The breeding of the Zoo's vipers was recommended by the Association of Zoos and Aquariums' (AZA) Species Survival Plan® (SSP). The Zoo is a participant in this cooperative program, working with other conservation organizations to ensure the survival of the species.

"With a strong history of caring for this species, the Zoo found value in focusing its conservation efforts on a group largely ignored by other zoological institutions," says Jeff Ettling, Ph.D., Curator of Herpetology & Aquatics at the Zoo, and Director of both the Center for Conservation in Western Asia and the Ron Goellner Center for Hellbender Conservation. "Our studies of mountain vipers in our care have already provided useful information on reproduction and behavior of these poorly known species."

The Armenian viper, a close relative of the ocellate mountain viper, is a focus for the Zoo's WildCare Institute Center for Conservation in Western Asia—a leading force in helping to establish two protected areas in Armenia to help ensure the survival of mountain vipers.

The Center's studies of Armenian vipers contributed to the Armenian government's 2009 decision to declare two new protected areas—Arevik National Park and Zangezur Sanctuary.

In 2012, this Center expanded its geographic reach and the scope of its conservation mission to focus on conserving not only the Armenian viper but also other mountain vipers, reptiles, amphibians, birds and mammals that call Armenia home and on wildlife in surrounding countries of Western Asia.
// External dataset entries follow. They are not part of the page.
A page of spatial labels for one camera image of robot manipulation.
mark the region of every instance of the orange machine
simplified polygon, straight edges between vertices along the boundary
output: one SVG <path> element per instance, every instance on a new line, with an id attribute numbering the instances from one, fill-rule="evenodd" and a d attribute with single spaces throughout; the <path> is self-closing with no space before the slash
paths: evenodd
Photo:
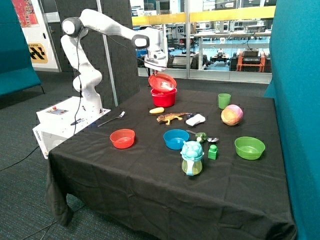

The Center combines ecological field studies and taxonomic investigations to provide the fundamental data necessary for development of conservation management guidelines. Over the course of the next year, the Center staff will be looking for funding to setup a conservation breeding facility in Yerevan, Armenia, for 11 species of endangered amphibians and reptiles. The goal will be to captive breed, head-start and augment existing animal populations.

This Center, like all of the other Saint Louis Zoo WildCare Institute Centers, takes a holistic approach to troubled ecosystems by addressing three key ingredients in conservation success: wildlife management and recovery, conservation science, and support of the human populations that coexist with wildlife.